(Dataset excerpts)
________________________________________
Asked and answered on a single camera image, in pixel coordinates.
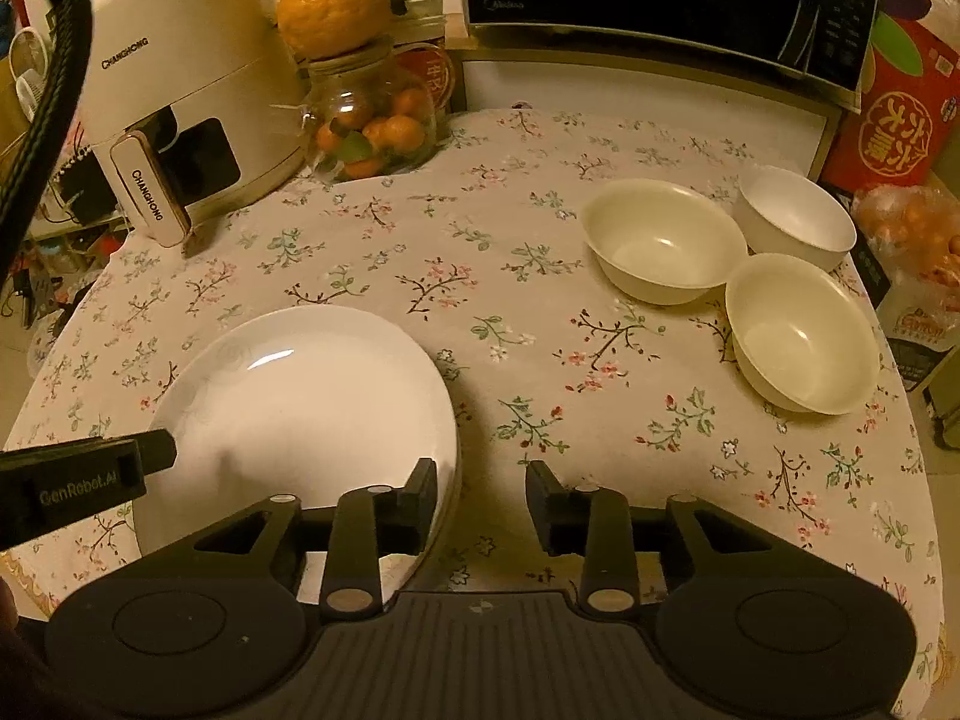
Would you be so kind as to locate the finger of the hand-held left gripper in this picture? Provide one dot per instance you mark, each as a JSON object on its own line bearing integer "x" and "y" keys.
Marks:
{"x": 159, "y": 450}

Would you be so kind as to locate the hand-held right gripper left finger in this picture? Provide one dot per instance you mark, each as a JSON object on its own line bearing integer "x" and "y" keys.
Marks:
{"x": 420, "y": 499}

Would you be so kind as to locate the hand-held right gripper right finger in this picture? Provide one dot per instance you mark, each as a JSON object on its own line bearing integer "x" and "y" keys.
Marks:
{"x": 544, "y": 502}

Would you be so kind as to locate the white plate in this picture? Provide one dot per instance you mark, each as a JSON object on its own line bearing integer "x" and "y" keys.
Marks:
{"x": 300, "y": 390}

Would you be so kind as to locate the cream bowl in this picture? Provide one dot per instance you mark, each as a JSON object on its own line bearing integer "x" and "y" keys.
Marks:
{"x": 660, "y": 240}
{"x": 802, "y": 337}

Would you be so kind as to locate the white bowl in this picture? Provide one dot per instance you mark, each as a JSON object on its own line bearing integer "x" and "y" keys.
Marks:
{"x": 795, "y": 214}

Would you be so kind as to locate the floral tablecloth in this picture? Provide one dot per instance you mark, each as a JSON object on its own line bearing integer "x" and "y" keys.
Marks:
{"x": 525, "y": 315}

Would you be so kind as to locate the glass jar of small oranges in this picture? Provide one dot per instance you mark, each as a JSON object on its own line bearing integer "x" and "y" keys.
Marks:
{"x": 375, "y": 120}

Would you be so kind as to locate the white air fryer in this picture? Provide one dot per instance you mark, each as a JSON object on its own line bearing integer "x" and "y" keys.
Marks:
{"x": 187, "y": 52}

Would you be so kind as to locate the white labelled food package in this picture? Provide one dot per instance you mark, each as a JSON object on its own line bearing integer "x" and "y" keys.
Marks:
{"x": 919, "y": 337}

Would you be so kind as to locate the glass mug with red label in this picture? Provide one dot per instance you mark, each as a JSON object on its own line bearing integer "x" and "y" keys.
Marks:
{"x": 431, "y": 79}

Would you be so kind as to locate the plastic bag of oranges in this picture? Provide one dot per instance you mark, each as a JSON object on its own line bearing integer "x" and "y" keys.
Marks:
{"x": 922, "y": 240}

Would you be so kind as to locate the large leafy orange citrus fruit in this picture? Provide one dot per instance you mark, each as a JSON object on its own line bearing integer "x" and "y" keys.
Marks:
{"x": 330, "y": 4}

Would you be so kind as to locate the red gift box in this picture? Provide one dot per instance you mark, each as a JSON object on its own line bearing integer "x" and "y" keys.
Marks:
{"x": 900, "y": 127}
________________________________________
The lines to copy run from the one containing "Would you be so kind as to locate the white labelled" through the last line above. Copy them exactly and include nothing else.

Would you be so kind as to locate the white labelled food package in this picture? Provide one dot per instance you mark, each as a JSON object on its own line bearing integer "x" and "y" keys.
Marks:
{"x": 919, "y": 337}

Would you be so kind as to locate the glass mug with red label in this picture? Provide one dot per instance you mark, each as a JSON object on its own line bearing integer "x" and "y" keys.
Marks:
{"x": 431, "y": 79}

Would you be so kind as to locate the plastic bag of oranges in this picture? Provide one dot per instance you mark, each as a JSON object on its own line bearing integer "x" and "y" keys.
Marks:
{"x": 922, "y": 240}

Would you be so kind as to locate the large leafy orange citrus fruit in this picture? Provide one dot per instance you mark, each as a JSON object on its own line bearing integer "x" and "y" keys.
Marks:
{"x": 330, "y": 4}

Would you be so kind as to locate the red gift box in this picture? Provide one dot per instance you mark, each as a JSON object on its own line bearing integer "x" and "y" keys.
Marks:
{"x": 900, "y": 127}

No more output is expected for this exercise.